The China Securities Regulatory Commission believes that Jia Yueting’s behavior in this case is that on the one hand he failed to perform the duties and procedural requirements of the chairman of the board, and failed to fulfill the duties of the chairman of the board of directors at the company level. On the other hand, he used the position and role of the actual controller to control his own will. The lower organization instructs a small number of people to complete the related matters involved in the case, and many matters are directly for the benefit of the actual controller, such as financial fraud at the IPO stage, violation of loan commitments, etc., and at the same time, it is the actual controller and largest shareholder of LeTV. The financial report of the company after listing is also highly related to its interests. Although it is done by one person, Jia Yueting’s performance of his duties as the chairman of the board is independent of the instigation behavior of the actual controller. While the China Securities Regulatory Commission will punish Jia Yueting as the chairman of the board for non-diligence and due diligence in accordance with the directly responsible person in charge, there is nothing wrong with penalizing him as the actual controller for instigation. In summary, Jia Yueting’s defense is not accepted.

  In the end, the China Securities Regulatory Commission decided to impose a total fine of 240.6 million yuan on LeTV, a total fine of 241.2 million yuan on Jia Yueting, a total fine of 600,000 yuan on Yang Lijie, and a fine of 50,000 to 400,000 yuan on other responsible persons.

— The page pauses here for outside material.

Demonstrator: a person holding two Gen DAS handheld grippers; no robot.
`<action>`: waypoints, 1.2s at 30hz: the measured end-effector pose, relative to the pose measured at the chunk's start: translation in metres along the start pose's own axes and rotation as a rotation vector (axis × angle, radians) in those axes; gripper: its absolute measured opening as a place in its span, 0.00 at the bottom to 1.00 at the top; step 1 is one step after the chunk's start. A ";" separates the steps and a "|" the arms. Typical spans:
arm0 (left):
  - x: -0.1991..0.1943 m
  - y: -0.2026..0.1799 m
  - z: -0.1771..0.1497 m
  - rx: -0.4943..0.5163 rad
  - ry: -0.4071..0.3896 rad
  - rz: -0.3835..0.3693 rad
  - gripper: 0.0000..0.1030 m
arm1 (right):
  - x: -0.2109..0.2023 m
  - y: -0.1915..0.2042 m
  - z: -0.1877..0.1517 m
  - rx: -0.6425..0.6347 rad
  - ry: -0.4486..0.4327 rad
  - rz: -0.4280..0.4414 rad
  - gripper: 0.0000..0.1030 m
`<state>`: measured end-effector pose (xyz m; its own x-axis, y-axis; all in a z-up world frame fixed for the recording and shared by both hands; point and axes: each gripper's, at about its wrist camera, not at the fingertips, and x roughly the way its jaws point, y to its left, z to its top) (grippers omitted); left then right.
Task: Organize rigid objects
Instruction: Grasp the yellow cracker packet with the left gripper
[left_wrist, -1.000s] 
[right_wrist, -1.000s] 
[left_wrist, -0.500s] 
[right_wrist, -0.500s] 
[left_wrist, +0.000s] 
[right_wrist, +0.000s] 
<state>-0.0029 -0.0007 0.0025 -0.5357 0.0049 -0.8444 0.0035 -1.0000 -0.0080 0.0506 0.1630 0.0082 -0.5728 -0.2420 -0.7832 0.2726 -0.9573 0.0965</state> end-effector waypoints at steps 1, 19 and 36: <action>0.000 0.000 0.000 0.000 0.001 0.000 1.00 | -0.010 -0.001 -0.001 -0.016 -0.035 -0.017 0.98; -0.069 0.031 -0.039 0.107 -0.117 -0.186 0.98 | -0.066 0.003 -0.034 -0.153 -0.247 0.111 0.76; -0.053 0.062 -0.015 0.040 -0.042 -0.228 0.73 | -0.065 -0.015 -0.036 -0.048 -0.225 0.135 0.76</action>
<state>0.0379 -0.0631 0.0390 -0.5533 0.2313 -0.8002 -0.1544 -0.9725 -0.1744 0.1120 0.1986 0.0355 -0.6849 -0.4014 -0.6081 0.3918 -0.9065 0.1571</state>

At the same time, Jia Yueting and Yang Lijie have adopted lifelong security market bans, and other responsible persons have corresponding bans.

  Related reports:

Heavy! Jia Yueting fined 240 million yuan for 10 years of LeTV fraud!Zeng insisted that the IPO was 100% without fraud

Deceived for ten years! IPO, refinancing, LeTV fined 240 million yuan, Jia Yueting fined 241 million yuan

The cost of returning home will increase again! Who pays Jia Yueting’s fine of 241 million yuan for 10 years of fraudulent use of LeTV? Where did the money go?

(Article Source:BrokerageChina)

(Editor in charge: DF512)

Solemnly declare: The purpose of this information is to spread more information, and it has nothing to do with this stand.